Paper: Systemic Contributors Analysis and Diagram (SCAD)

2023/04/07

Paper: Systemic Contributors Analysis and Diagram (SCAD)

A few months ago, a bunch of people in the LFI community were discussing various models for organizational factors such as FRAM or STAMP, and a few mentioned that "SCAD" was the one they really liked. Finding information about "SCAD model" yielded useless results about OpenSCAD and actual 3D modelling instead of the safety/incident modelling SCAD that stands for "Systemic Contributors Analysis and Diagram."

As it turns out there are very few explanations of even the good terms, some leading to Katherine Walker's dissertation titled Using a corpus of accidents to reveal adaptive patterns that threaten safety but that never introduces the diagrams associated with SCAD. The best one I know of is the one I'm covering here where Walker used her analysis from her dissertation and turned it onto one dense little paper titled Multiple Systemic Contributors versus Root Cause: Learning from a NASA Near Miss.

It's a short 5 pages paper that does a lot of heavy lifting: it shows a root cause analysis's outcomes, then introduces SCAD diagrams and its outcomes, and compares both of them. Most of the actual analysis leading to the root cause analysis and SCAD are not in the paper (the latter one is in the dissertation), but it gives the clearest outlines I've ever found of what SCAD is supposed to do, how it's supposed to work, and how you do the investigation.

The paper starts by mentioning how most incident analyses tend to not yield practical results. Either they do a sort of root cause approach where the investigation tends to stop on human error, or when they dig deeper into organizational "roots", they'll find issues with broad categories like "communications" that give very few suggestions for improvements.

To drive that point through and as a basis for a comparison, they use a case where a NASA spacewalk went bad; water kept accumulating in the helmet of the astronaut (for two trips in a row), up to the point they risked drowning. The entire time, crew and ground control thought it was a drink bag leaking, but it turned out to be a blockage in a water separator that would let water spill into the portable life support system vent loop.

The root causes identified by the NASA investigation were:

Program emphasis was to maximize crew time on orbit for utilization
ISS community perception was that drink bags leak
Flight Control Team's perception of the anomaly report process as being resource-intensive made them reluctant to invoke it
No one applied knowledge of the physics of water behavior in zero-gravity to water coming from the vent loop
Small amounts of water in the helmet was normalized

They state:

RCA misses the important characteristics of complex systems and [it] persists to fulfill social needs related to blame. The focus on root cause leads to actions that add additional defenses and increase the negative pressures for compliance. But these pressures add complexity and create unintended effects in complex system

The SCAD approach instead looks at "how the system has performed and adapted successfully in the past to understand where practitioners are bridging gaps and resolving dilemmas."
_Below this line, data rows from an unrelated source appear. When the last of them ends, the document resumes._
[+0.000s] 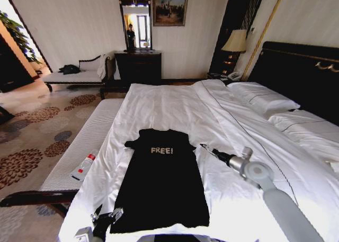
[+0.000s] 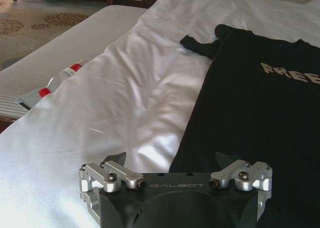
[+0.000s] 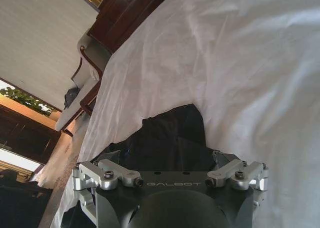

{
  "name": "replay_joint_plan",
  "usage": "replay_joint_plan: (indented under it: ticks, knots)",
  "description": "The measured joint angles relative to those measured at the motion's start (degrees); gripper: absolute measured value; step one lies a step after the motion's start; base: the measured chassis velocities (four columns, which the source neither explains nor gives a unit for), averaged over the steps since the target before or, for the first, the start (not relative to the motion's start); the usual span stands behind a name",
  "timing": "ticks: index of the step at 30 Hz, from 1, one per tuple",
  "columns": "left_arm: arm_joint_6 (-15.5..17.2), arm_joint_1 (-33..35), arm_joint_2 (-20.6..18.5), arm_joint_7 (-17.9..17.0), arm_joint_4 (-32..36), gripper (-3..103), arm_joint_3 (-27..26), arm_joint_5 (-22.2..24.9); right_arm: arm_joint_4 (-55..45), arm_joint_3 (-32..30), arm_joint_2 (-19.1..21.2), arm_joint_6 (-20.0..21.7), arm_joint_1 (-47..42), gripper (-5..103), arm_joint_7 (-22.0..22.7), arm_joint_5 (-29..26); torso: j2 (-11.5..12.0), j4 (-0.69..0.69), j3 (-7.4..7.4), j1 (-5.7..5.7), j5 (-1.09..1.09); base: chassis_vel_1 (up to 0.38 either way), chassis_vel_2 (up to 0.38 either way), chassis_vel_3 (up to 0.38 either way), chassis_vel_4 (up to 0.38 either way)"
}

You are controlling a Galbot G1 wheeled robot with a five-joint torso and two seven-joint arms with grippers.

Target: Fold the clothes on the bed.

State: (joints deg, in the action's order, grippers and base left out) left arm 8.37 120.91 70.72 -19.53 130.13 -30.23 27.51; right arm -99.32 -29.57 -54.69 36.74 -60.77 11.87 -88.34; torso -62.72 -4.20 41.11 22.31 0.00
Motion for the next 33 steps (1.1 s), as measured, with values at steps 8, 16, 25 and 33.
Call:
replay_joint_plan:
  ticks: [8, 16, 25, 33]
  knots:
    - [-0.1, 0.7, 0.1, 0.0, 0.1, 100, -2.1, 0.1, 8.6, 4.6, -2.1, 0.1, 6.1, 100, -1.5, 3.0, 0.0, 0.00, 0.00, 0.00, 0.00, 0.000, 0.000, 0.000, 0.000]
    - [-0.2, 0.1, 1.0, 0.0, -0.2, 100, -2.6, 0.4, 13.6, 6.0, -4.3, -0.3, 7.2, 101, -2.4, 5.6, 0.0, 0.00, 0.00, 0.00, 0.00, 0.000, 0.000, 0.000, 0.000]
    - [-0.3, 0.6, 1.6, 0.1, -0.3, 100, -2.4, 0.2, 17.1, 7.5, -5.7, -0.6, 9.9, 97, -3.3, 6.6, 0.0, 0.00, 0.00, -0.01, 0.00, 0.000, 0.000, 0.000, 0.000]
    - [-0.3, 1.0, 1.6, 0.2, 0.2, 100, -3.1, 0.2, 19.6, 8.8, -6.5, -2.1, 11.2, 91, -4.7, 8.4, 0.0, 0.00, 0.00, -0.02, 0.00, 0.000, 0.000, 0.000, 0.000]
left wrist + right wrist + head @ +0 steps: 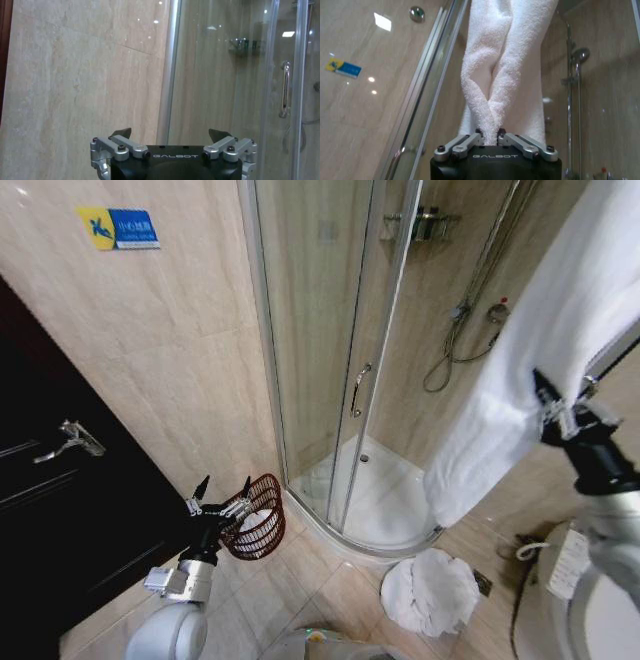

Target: Discard the used towel into the hamper.

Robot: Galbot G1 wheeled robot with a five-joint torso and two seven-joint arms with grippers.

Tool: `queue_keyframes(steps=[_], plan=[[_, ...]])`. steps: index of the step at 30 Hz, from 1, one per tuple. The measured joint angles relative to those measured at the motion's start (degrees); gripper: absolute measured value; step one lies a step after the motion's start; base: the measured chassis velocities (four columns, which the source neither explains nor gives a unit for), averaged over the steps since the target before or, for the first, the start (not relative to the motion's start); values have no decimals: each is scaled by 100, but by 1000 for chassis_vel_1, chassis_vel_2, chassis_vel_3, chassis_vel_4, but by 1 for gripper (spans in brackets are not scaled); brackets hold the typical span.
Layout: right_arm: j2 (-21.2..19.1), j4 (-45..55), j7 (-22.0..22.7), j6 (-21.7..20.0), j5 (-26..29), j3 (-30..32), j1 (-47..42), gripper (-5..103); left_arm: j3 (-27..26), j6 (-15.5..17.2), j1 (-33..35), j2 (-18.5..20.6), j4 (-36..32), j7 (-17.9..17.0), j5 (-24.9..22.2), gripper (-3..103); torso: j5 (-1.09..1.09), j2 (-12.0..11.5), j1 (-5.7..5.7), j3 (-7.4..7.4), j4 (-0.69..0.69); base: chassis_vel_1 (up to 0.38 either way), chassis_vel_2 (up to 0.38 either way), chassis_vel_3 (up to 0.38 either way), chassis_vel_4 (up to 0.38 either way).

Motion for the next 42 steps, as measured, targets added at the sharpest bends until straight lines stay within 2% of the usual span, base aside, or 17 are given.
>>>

It assumes that long before accidents happen, pressures are in place within the system and influence sharp-end behavior, and often comes with a SCAD diagram that looks like this:

Figure 3. SCAD diagram begins and the blunt and distal end, charting how pressures lead to conflicts, forcing adaptations and increasing brittleness, which is revealed by the adverse event.

"Proximal" elements are those that happen during the incident. "Distal" factors are those that were there before the incident. The blunt end represents organizational factors, such as policies, management demands, defining priorities, values, and so on. They create pressures on the sharp end practitioners, who must negotiate these goal conflicts and adjust their work to meet objectives and work around bottlenecks.

SCAD creates a four-quadrant diagram tracing the sharp versus blunt and distal versus proximal factors. The diagram uses events in the accident as a scale for placing factors temporally. All factors should stem from pressures in the blunt-distal quadrant, and events should start proximally. If a factor starts at the sharp end and is seemingly irrational or strange, that is a sign that there is some blunt end pressure that is being missed.

So you start at the right, and walk the analysis backwards in time, but you must necessarily tie them to specific pressures or conflicts to map out the motivations and goals of people within the system.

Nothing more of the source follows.